> _Exercise details_
Copy out each line featuring the string "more" from the entries beneath.

> _Source records_

----

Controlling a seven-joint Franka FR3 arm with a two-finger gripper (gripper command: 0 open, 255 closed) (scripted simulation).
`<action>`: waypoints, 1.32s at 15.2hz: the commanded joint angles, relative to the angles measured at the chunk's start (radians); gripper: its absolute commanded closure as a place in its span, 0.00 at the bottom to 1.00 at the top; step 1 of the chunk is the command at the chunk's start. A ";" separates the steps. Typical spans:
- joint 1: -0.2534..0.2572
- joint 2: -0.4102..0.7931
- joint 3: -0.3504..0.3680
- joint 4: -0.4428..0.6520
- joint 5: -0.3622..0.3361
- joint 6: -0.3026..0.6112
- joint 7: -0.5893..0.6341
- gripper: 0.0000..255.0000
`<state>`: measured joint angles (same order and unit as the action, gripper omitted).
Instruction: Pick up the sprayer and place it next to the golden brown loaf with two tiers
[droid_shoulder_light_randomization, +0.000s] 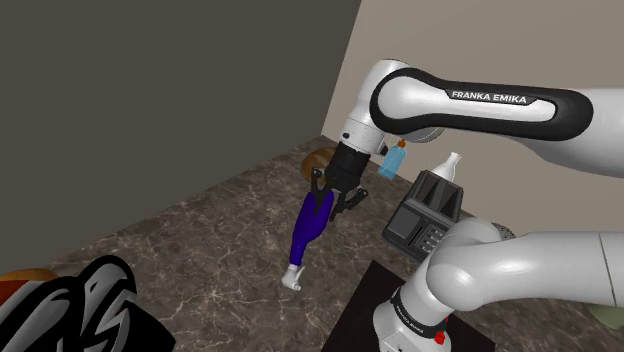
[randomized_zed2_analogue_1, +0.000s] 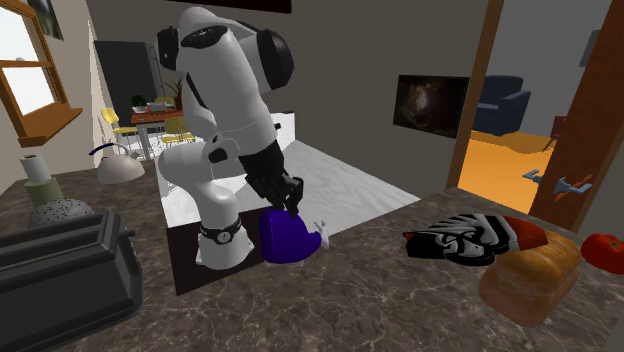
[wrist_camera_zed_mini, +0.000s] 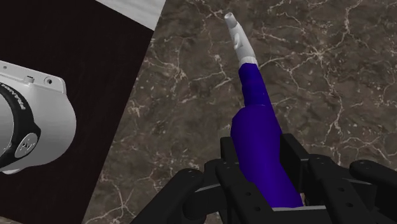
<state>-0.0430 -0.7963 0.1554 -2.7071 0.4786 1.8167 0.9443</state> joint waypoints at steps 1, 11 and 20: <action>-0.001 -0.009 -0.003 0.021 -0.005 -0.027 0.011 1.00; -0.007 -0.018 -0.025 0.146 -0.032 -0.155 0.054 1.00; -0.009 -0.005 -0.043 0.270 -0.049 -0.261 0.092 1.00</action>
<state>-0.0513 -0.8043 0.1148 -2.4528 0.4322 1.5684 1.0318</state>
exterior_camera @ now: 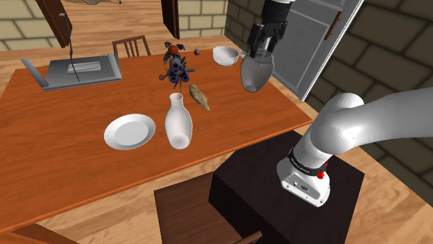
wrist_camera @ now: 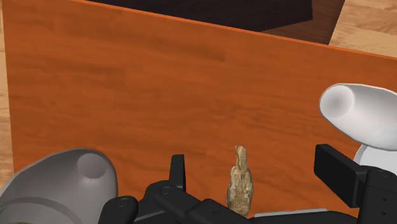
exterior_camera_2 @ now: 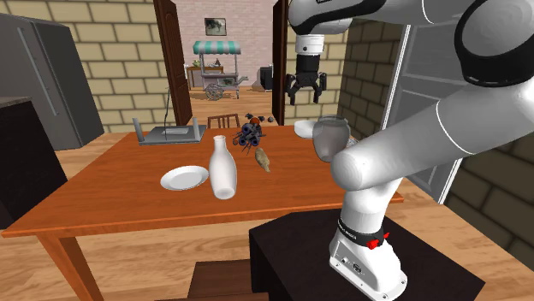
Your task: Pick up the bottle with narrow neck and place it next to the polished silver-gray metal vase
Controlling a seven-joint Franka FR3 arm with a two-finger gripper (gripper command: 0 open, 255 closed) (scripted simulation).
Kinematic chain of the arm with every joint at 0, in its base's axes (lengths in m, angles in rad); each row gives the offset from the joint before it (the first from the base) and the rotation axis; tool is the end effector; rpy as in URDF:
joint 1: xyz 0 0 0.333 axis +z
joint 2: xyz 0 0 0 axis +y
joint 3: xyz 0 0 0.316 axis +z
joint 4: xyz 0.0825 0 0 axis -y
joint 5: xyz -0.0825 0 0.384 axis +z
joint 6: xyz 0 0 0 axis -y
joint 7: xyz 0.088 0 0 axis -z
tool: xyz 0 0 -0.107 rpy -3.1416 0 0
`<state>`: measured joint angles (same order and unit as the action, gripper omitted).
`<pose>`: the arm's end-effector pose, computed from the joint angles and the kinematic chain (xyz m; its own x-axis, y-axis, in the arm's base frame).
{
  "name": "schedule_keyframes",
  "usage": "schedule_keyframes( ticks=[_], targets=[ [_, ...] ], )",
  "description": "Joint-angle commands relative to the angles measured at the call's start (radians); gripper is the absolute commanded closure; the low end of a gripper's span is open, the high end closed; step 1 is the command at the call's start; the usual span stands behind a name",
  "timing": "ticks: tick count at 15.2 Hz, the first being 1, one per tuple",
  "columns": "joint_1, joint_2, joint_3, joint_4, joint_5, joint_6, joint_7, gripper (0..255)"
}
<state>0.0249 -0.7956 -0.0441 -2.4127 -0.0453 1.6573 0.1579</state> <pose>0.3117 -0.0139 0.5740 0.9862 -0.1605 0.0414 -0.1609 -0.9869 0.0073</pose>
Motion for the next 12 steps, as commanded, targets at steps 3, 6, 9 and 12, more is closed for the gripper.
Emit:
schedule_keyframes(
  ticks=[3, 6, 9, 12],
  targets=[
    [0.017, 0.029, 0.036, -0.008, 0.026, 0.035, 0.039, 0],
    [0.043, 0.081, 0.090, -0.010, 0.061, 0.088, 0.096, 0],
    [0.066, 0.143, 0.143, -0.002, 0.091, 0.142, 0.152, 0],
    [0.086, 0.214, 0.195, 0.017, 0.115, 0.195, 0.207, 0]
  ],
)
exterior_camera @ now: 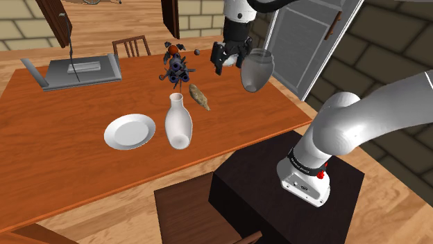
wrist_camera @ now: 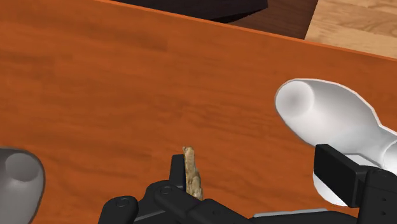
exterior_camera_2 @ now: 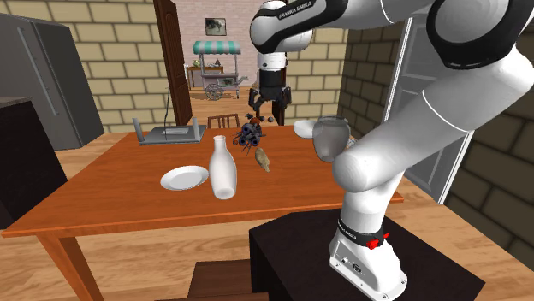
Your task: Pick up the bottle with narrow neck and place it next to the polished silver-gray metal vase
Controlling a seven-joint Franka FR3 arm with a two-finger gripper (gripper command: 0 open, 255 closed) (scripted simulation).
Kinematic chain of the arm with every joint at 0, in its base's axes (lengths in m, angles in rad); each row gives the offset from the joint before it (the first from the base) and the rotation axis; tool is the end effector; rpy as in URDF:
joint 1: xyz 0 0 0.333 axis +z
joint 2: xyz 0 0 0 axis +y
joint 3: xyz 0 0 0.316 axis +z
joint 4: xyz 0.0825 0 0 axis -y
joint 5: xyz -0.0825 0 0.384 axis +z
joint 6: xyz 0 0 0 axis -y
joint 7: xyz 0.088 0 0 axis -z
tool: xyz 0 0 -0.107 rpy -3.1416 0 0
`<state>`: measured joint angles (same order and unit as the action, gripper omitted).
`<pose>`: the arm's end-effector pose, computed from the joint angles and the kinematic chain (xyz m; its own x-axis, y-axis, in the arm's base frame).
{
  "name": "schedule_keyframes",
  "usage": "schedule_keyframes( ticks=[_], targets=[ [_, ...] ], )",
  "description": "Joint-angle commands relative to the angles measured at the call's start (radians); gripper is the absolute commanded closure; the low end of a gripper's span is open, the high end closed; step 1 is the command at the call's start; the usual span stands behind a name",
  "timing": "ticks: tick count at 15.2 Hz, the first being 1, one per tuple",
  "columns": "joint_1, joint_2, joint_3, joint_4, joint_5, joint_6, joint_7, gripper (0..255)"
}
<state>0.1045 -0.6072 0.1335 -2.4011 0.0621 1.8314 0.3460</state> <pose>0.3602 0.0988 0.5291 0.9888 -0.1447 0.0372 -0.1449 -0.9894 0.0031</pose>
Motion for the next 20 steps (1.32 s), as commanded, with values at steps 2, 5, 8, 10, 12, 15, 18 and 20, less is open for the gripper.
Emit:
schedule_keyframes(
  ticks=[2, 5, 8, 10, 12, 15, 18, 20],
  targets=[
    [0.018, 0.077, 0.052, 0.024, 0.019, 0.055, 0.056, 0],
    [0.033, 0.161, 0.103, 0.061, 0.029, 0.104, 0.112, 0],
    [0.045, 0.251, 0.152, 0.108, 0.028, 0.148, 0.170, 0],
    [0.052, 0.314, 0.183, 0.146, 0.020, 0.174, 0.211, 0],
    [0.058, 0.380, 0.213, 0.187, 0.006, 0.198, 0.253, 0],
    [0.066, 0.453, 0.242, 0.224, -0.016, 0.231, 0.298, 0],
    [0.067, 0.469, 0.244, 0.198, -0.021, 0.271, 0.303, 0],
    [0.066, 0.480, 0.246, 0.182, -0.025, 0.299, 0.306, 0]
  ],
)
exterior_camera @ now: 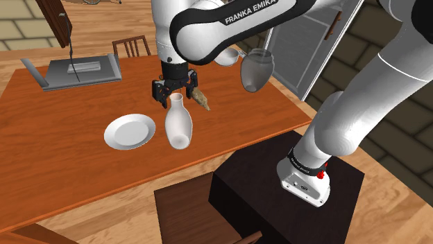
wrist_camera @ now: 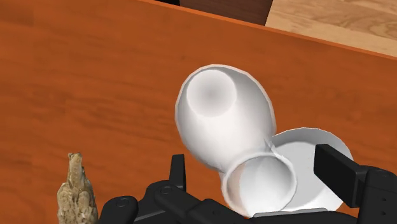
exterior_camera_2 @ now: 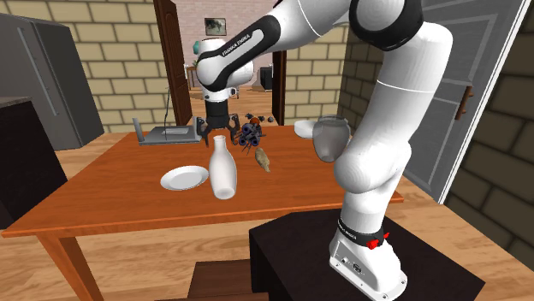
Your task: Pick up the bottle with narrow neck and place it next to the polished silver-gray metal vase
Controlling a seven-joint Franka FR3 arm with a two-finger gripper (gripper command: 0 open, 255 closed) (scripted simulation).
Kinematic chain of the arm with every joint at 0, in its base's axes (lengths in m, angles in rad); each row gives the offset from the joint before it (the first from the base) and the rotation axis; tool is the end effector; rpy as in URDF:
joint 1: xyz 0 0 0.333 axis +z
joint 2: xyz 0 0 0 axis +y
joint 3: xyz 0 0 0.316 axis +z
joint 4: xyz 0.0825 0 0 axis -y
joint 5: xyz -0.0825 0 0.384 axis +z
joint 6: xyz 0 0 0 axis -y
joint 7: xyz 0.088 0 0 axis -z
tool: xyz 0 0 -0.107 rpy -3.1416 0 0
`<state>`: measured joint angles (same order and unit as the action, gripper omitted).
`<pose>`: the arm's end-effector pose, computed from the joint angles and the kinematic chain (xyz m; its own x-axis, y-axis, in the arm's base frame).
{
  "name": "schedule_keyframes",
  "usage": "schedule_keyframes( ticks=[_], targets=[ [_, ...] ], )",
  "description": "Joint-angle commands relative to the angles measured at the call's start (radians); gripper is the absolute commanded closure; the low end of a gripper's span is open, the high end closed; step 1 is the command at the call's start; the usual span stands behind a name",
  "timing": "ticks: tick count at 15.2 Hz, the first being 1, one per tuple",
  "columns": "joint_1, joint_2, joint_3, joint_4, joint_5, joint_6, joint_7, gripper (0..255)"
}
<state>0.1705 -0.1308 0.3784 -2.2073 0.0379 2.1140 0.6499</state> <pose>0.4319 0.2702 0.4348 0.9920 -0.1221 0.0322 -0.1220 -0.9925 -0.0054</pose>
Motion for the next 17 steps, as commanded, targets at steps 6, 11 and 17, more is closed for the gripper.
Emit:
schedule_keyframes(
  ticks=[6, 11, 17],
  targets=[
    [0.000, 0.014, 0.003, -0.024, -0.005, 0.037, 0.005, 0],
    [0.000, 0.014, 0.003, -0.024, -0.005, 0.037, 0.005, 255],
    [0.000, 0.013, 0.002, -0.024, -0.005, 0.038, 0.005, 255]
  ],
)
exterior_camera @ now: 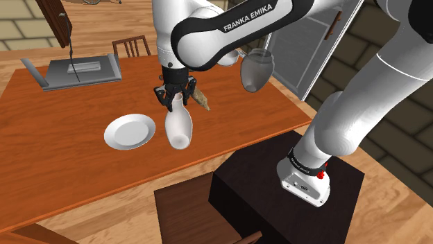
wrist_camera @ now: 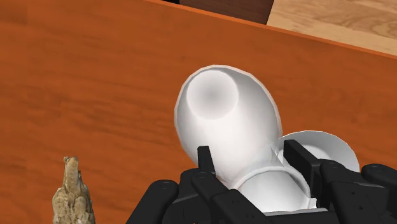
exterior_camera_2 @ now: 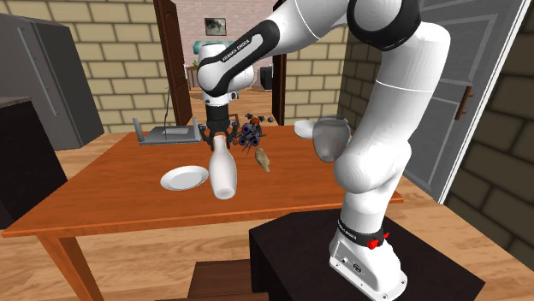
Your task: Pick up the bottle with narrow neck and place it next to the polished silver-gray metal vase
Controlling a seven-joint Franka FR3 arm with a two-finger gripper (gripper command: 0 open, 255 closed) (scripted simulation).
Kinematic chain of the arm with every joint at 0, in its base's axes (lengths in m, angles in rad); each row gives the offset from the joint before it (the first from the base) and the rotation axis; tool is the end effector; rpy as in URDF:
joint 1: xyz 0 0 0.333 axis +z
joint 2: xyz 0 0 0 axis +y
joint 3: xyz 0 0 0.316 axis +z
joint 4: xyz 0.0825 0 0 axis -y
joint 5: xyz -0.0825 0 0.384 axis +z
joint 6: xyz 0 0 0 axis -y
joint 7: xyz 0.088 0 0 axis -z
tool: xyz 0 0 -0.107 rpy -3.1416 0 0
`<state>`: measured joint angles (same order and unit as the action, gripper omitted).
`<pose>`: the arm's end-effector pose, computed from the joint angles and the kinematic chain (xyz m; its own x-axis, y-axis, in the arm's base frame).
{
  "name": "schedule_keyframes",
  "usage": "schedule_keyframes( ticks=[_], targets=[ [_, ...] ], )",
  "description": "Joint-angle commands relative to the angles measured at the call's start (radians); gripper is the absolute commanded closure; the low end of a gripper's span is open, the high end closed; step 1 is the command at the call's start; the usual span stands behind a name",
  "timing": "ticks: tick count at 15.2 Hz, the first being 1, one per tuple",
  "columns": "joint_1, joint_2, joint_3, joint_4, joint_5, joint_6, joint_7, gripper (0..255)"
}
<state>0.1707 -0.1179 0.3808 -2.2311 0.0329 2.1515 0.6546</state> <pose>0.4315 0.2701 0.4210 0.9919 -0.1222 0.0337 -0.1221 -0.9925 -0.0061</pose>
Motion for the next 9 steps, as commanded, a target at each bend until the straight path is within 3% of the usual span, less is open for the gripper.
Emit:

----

> _Result of the task_
Motion for the next 12 steps, as commanded, targets at steps 3, 6, 9 and 12, more is closed for the gripper.
Motion for the next 17 steps, as commanded, targets at steps 6, 11 and 17, more is closed for the gripper.

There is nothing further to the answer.